TASK INPUT:
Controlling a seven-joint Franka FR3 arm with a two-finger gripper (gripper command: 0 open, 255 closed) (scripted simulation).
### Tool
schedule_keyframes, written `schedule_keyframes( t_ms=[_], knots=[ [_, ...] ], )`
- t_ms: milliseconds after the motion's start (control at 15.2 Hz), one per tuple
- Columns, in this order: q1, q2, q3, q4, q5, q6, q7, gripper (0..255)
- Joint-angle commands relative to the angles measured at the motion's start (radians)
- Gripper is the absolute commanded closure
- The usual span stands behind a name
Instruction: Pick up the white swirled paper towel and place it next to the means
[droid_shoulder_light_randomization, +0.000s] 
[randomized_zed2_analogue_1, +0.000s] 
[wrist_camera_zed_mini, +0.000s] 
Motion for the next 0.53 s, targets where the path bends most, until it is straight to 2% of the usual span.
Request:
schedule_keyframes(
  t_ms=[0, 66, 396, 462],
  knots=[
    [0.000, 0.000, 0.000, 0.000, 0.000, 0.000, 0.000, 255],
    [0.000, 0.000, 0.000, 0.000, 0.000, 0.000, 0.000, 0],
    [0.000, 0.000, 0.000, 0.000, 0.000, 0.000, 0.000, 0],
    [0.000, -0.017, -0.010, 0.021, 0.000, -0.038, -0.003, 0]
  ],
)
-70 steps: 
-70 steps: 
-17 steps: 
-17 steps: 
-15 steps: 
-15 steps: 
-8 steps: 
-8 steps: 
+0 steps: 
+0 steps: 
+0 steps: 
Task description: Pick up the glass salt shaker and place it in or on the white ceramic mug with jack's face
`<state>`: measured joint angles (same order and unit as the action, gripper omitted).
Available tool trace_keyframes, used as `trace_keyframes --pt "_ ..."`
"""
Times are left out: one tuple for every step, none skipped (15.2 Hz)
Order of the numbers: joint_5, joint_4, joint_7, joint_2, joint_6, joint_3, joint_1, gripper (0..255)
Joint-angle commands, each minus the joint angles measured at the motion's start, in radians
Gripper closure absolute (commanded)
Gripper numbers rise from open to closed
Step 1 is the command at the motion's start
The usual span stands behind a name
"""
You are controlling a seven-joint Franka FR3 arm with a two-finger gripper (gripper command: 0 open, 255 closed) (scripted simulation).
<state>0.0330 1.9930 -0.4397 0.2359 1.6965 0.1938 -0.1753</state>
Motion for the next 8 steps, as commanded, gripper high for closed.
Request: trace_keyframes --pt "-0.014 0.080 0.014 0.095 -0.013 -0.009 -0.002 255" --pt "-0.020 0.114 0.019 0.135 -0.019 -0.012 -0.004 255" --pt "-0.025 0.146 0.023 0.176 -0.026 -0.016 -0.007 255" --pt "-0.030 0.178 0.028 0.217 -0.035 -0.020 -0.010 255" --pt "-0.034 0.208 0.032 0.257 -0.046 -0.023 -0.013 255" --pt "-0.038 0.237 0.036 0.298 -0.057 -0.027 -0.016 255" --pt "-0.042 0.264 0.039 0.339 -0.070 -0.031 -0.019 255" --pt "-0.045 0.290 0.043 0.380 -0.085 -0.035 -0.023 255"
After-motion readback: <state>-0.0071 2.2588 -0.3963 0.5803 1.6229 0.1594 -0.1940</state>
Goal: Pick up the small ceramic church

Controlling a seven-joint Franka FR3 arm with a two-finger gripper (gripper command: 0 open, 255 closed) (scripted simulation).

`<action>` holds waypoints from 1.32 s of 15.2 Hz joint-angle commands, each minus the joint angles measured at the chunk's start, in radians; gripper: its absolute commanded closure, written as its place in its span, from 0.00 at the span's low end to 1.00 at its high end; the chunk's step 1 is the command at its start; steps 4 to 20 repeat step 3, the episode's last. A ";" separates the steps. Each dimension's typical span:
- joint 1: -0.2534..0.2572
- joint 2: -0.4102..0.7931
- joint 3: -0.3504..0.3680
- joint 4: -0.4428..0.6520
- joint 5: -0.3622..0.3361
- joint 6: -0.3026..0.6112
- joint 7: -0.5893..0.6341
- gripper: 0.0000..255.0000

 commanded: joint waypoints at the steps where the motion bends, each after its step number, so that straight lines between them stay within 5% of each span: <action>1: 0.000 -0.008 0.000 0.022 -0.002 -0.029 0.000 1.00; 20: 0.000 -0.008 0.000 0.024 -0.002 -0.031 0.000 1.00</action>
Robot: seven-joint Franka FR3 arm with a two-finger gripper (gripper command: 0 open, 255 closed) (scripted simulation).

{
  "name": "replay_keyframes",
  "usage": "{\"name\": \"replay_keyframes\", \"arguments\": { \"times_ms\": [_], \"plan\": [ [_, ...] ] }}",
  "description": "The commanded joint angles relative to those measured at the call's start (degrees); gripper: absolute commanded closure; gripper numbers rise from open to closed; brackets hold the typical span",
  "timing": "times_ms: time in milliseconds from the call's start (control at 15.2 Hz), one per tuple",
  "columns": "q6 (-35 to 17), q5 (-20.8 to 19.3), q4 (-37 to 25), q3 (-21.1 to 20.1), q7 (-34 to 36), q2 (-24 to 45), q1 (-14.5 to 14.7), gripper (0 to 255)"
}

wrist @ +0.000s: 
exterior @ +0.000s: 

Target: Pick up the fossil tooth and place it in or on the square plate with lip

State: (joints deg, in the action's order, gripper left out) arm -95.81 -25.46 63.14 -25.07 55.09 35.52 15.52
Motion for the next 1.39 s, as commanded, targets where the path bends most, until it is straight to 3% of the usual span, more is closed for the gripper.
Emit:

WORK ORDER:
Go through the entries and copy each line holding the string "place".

REPLY TO THE TASK:
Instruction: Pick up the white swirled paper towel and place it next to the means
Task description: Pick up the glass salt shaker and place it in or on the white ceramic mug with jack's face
`<action>` holds waypoints from 1.32 s of 15.2 Hz joint-angle commands, each minus the joint angles measured at the chunk's start, in radians; gripper: its absolute commanded closure, written as its place in its span, from 0.00 at the span's low end to 1.00 at its high end; the chunk's step 1 is the command at its start; steps 4 to 20 repeat step 3, the episode's last. A ";" separates the steps. Each dimension's typical span:
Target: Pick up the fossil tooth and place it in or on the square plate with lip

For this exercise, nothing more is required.